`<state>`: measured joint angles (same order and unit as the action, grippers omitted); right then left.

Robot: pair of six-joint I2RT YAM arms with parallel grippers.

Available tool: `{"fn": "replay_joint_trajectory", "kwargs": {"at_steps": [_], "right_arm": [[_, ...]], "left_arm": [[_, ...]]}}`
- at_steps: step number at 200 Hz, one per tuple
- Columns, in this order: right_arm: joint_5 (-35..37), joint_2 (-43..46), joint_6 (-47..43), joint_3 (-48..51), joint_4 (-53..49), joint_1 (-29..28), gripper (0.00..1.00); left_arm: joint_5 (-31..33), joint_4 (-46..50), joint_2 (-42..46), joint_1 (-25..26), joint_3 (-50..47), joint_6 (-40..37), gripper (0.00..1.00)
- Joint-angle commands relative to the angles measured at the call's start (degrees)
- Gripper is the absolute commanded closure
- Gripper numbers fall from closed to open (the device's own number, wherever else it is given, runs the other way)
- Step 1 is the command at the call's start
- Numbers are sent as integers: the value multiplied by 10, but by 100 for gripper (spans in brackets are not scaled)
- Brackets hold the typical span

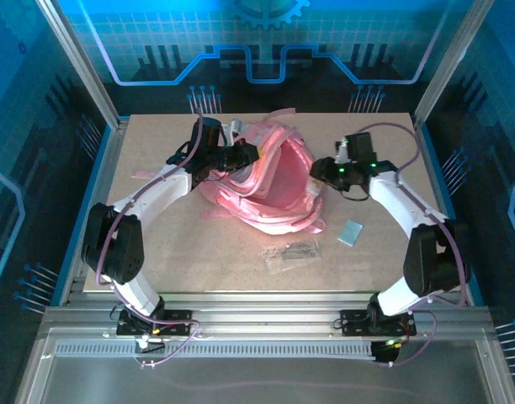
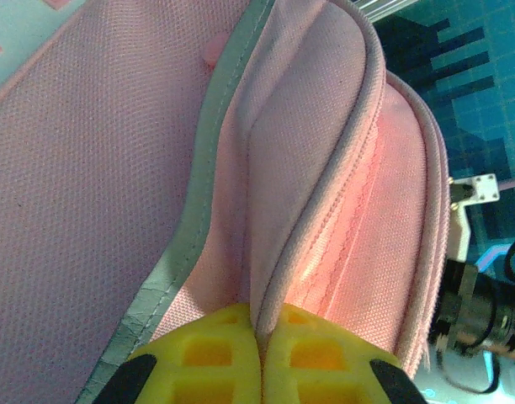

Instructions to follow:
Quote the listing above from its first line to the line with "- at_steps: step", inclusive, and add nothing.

Answer to this task:
`<state>`: measured joint angles (same order and unit as the action, grippers omitted); right then left.

Robot: pair of six-joint I2RT YAM arms with parallel grippers.

Available tool: `{"fn": "replay_joint_trajectory", "kwargs": {"at_steps": [_], "right_arm": [[_, ...]], "left_arm": [[_, ...]]}}`
- at_steps: step number at 200 Hz, one per tuple

The exercise has no further content.